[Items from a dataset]
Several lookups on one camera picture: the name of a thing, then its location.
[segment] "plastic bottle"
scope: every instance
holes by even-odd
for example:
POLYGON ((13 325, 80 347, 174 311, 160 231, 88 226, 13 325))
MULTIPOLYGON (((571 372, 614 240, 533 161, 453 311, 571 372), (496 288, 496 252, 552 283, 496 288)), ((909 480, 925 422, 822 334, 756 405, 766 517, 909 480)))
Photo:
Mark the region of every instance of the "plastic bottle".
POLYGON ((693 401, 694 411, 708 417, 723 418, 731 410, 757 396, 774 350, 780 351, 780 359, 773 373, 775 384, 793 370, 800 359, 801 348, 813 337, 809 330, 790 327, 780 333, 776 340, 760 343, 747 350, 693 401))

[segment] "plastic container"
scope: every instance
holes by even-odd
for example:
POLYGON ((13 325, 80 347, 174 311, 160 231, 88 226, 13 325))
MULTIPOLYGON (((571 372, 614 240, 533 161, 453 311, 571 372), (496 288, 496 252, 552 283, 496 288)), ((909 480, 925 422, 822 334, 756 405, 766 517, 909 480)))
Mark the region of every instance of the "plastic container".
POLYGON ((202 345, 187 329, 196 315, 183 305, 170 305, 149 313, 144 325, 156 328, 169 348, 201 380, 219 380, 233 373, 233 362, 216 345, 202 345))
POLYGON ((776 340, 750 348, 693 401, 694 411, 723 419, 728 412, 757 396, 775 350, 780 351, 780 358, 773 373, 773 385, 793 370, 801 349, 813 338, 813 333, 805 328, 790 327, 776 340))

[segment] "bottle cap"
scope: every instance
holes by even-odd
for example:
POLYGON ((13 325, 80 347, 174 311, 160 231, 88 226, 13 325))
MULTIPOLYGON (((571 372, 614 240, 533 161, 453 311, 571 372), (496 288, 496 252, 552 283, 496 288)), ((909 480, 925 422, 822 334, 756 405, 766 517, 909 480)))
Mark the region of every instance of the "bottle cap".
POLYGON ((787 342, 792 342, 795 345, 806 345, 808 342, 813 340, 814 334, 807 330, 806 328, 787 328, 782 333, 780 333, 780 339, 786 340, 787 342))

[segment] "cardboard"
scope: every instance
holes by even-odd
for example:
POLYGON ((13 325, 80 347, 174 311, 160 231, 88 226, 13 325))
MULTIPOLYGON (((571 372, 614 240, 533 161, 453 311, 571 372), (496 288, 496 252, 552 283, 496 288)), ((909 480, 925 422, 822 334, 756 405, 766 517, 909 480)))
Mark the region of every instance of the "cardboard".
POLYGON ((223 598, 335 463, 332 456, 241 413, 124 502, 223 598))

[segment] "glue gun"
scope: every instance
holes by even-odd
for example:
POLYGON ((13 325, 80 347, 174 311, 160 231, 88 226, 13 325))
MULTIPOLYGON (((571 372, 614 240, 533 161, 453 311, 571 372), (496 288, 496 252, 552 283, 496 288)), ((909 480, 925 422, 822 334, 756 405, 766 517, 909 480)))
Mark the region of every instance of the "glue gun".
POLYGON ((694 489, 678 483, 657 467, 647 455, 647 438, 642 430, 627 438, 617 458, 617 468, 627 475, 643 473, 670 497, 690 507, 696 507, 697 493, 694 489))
==
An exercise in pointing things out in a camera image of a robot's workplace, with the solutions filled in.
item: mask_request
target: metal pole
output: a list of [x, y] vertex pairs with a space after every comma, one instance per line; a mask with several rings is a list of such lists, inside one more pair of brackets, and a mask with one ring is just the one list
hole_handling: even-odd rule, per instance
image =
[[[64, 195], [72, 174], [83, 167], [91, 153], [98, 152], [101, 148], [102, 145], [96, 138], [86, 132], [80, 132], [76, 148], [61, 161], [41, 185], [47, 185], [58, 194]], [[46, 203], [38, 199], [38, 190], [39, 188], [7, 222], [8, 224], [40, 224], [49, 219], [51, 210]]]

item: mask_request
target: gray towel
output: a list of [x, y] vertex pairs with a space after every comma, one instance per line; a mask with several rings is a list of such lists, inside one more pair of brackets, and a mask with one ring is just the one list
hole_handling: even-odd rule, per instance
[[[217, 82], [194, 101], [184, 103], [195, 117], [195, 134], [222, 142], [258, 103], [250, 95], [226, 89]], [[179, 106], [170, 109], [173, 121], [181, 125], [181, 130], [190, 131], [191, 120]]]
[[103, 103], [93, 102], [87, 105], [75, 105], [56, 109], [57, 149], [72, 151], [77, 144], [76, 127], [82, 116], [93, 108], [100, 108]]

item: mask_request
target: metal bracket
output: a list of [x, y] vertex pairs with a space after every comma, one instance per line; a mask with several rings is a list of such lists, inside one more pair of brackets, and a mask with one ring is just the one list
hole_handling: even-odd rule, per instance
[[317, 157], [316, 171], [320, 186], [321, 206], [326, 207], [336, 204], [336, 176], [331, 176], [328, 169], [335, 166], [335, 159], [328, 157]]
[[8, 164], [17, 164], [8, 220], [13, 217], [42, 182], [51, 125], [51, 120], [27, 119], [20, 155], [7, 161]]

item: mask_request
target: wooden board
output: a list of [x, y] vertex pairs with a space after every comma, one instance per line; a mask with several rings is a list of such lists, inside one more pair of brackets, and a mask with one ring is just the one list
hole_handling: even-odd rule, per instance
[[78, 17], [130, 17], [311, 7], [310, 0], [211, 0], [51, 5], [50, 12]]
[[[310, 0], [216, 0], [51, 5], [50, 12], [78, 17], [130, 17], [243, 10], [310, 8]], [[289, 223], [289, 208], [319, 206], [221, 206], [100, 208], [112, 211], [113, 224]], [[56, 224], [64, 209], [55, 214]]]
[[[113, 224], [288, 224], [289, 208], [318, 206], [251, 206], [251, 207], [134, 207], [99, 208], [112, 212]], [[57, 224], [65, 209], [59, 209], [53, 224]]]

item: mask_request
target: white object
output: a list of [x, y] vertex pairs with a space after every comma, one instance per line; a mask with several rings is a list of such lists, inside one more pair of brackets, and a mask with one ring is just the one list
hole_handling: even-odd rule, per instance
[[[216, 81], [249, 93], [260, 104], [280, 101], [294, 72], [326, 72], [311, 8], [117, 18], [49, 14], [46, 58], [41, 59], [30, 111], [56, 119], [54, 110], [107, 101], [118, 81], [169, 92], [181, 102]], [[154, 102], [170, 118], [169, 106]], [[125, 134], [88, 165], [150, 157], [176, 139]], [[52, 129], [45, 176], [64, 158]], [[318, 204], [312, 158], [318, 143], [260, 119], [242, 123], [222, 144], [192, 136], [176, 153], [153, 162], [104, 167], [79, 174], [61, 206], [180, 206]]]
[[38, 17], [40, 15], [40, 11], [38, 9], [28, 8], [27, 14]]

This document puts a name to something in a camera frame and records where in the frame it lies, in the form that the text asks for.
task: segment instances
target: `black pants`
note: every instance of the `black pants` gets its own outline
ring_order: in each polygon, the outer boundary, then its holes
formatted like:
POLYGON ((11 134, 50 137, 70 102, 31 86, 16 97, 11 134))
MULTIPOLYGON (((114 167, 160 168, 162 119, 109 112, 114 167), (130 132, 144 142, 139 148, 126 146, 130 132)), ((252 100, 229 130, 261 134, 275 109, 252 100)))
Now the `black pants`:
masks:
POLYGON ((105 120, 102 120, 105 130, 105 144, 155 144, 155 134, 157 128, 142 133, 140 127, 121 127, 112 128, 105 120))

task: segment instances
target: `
--
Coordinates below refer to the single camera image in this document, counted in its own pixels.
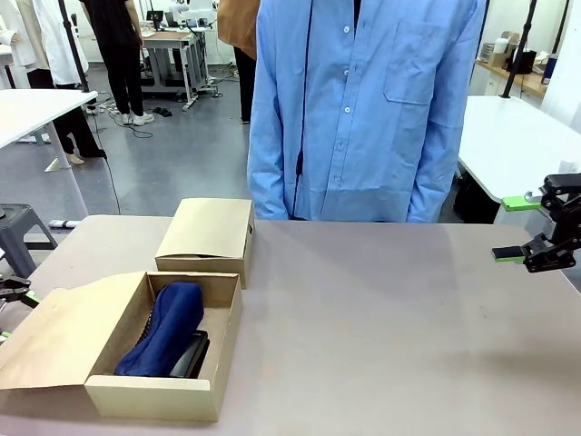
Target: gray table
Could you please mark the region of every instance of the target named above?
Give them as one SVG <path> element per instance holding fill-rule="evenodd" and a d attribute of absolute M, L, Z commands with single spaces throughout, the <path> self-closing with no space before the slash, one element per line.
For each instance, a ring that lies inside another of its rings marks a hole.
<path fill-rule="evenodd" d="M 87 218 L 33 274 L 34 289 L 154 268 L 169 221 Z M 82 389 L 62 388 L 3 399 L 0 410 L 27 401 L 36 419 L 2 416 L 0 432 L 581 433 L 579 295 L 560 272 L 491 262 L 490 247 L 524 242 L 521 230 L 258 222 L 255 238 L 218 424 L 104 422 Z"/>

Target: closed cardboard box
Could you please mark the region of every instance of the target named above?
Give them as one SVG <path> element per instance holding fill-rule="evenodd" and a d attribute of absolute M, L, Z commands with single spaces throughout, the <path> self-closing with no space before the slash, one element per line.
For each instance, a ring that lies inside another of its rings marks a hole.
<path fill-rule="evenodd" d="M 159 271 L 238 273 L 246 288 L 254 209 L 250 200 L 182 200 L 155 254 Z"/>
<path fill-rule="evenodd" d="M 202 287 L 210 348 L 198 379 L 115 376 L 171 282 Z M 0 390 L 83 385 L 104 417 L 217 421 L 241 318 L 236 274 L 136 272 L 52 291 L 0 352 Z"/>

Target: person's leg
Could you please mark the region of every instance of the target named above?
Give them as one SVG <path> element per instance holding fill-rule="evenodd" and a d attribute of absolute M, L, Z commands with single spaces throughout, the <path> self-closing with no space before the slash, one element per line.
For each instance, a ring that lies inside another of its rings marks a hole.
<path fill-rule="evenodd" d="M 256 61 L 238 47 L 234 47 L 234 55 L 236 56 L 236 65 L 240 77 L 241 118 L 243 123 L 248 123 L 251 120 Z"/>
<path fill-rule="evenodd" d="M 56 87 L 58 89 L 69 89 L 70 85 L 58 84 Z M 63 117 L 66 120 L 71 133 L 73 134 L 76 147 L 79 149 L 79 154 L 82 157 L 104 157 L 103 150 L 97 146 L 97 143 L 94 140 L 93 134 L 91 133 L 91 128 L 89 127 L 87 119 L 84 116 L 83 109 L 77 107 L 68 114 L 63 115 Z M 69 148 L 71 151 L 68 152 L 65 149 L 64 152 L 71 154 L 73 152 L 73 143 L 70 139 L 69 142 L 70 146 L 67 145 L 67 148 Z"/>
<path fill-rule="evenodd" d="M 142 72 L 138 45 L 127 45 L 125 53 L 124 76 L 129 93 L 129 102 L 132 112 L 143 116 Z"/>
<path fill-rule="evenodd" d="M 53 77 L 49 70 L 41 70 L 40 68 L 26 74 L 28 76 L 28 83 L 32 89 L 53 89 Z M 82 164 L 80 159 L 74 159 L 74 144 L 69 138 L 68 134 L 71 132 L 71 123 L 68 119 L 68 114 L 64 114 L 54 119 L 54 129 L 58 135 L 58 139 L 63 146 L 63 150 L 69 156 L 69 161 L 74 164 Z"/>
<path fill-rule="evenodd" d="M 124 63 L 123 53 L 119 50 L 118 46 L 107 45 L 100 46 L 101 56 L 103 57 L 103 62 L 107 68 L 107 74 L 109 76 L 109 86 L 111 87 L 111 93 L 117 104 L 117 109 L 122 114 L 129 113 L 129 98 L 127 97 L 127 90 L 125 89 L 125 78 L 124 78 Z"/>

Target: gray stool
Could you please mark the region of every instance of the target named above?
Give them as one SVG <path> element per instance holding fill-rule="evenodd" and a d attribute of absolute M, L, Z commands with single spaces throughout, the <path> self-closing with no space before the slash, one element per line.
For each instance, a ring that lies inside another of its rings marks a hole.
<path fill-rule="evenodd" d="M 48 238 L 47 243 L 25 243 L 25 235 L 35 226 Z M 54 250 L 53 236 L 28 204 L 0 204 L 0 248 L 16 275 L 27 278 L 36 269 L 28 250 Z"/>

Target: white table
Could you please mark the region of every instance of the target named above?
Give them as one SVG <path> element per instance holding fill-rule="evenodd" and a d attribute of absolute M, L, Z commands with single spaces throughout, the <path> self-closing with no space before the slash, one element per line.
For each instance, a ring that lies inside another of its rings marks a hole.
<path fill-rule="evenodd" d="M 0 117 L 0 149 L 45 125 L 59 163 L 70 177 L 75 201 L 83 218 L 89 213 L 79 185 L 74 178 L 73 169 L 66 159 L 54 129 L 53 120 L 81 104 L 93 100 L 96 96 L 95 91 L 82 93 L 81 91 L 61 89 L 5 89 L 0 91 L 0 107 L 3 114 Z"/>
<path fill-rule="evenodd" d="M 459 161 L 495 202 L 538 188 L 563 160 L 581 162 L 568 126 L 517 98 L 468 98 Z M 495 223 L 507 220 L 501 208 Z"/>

## What the task requires
Search the records above for the string "then" and copy each line that holds it.

## Exercise solution
Several lookups on one camera picture: the name of a thing, then its location.
ring_order: in each polygon, the outer boundary, then its holes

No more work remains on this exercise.